(DIRECTIONS) From the data, copy out every line in which the word "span" appears.

(INPUT DATA)
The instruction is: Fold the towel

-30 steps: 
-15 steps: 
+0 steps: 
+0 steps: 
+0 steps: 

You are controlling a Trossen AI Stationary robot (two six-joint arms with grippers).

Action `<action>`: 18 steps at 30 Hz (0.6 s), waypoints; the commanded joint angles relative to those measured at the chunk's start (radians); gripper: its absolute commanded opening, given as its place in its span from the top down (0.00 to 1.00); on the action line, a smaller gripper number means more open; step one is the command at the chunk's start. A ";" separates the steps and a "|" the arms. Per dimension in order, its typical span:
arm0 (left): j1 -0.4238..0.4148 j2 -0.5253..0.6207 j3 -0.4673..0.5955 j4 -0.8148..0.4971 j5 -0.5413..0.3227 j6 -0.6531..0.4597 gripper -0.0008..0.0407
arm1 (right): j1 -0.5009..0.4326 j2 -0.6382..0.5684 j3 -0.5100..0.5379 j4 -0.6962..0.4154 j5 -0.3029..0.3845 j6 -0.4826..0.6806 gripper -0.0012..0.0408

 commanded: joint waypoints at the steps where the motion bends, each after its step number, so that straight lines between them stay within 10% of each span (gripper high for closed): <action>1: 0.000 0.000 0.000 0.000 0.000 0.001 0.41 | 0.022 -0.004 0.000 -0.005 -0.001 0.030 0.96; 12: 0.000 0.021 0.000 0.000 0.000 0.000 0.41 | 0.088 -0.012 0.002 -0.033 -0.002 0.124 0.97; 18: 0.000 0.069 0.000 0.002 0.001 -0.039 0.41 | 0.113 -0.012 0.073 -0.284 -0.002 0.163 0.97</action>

(SOLUTION TO THIS TASK)
Action `<action>`: 18 steps at 30 Hz (0.6 s), waypoints; the commanded joint angles relative to those measured at the chunk's start (radians); gripper: its absolute commanded opening, given as its place in its span from the top down (0.00 to 1.00); on the action line, a smaller gripper number means more open; step one is the command at the chunk's start. A ";" separates the steps and a "|" the arms. Per dimension in order, its typical span:
 commanded: joint waypoints at the steps where the motion bends, each after its step number, so that straight lines between them stay within 10% of each span (gripper high for closed): <action>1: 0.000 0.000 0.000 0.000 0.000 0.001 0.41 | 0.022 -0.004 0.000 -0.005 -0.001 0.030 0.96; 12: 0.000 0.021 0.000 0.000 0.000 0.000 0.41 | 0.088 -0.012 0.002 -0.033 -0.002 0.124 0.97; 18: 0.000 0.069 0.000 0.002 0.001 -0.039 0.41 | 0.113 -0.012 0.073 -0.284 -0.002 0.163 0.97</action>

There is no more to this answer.